Profilowanie kryminale od lat cieszy się uznaniem wśród czytelników na całym świecie, od niekwestionowanego sukcesu Milczenia owiec Thomasa Harrisa, jak grzyby po deszczu pojawiają się kolejne książki, których trzon stanowi psychologia behawioralna. Na polskim literackim poletku prekursorką gatunku jest Katarzyna Bonda, która to wprowadziła w swojej debiutanckiej powieści postać psychologa śledczego Huberta Meyera. Na kontynuacje przygód profilera trzeba było czekać blisko 9 lat, czy nowa książka autorki powtórzy sukces poprzednich części serii?
Hubert Meyer miał w planach wreszcie rozpocząć swój długo wyczekiwany urlop, od przejścia do sektora prywatnego nie może narzekać na brak nowych zleceń. Chwilę błogiego lenistwa przerywa seria niepokojących esemesów od dawnej znajomej. Na domiar nieszczęść w jego domu zjawia się grupa przyjaciół z dawnych lat na czele z prokurator Weroniką Rudy. Pół roku wcześniej jeden z policjantów zabił znanego w półświatku gangstera- Japę, teraz funkcjonariusz liczy, że Meyer pomoże mu zgrabnie zatuszować sprawę. Hubert poproszony zostaje o stworzenie fałszywego profilu sprawcy, który zepchnie śledztwo na niewłaściwe tory. Najlepiej, gdyby zabójstwo Japy wyglądało na gangsterskie porachunki, trzeba tylko znaleźć potencjalnego słupa. Aby szalony plan miał szansę realizacji Hubert, musi wziąć udział w jakimś oficjalnym policyjnym śledztwie, które będzie przykrywką dla realnych działań profilera. Nieopodal zamku w Mosznej znalezione zostają zwłoki młodego mężczyzny, Meyer wraz z prokurator Rudy zajmą się sprawą niecodziennej zbrodni…

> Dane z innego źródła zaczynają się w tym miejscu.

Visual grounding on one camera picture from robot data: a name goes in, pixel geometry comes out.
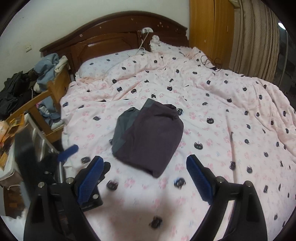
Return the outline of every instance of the pink floral bedding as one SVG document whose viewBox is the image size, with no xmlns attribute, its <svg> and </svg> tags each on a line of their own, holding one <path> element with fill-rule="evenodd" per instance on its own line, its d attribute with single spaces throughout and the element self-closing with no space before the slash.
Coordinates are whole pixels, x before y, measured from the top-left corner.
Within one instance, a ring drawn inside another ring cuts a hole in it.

Z przykrością muszę stwierdzić, że lektura tej książki była dla mnie męczarnią. O ile bardzo pozytywnie wspominam poprzednie literackie propozycje Katarzyny Bondy, o tyle o tej najnowszej nie mogę napisać za wiele dobrego. Zamek w Mosznej poza historycznymi walorami skrywa również wiele konfliktów, każdy z mieszkańców ma coś na sumieniu, przez co grono potencjalnych morderców niepokojąco się rozrasta. Meyer ma pełne ręce roboty, musi jak najszybciej zweryfikować kilka alternatywnych wersji wydarzeń. Szkoda tylko, że główny bohater stracił sporo ze swojej charyzmy, miałam wrażenie, że jest wiecznie zmęczony, sfrustrowany i przepracowany, jakby brakowało mu witalności. Może dopadł go w końcu kryzys wieku średniego, któż wie? Miałam wrażenie, że Meyer nie udźwignie tej sprawy, jak dla mnie za długo brodził po omacku, jakby nie wiedział, co robi. Wielowątkowość tym razem zupełnie się nie sprawdziła, mnogość niepowiązanych ze sobą historii wprowadziła tylko irytujący chaos. Przeskakiwanie pomiędzy kolejnymi wydarzeniami było równie niepokojąc, jak przeciąganie serii monotonnych opisów. Przez nadmierne ubarwianie już i tak za skomplikowanej opowieści miałam problem ze skupieniem uwagi na najważniejszych wątkach. Preferuję większą systematykę i konsekwencję, których tutaj zabrakło.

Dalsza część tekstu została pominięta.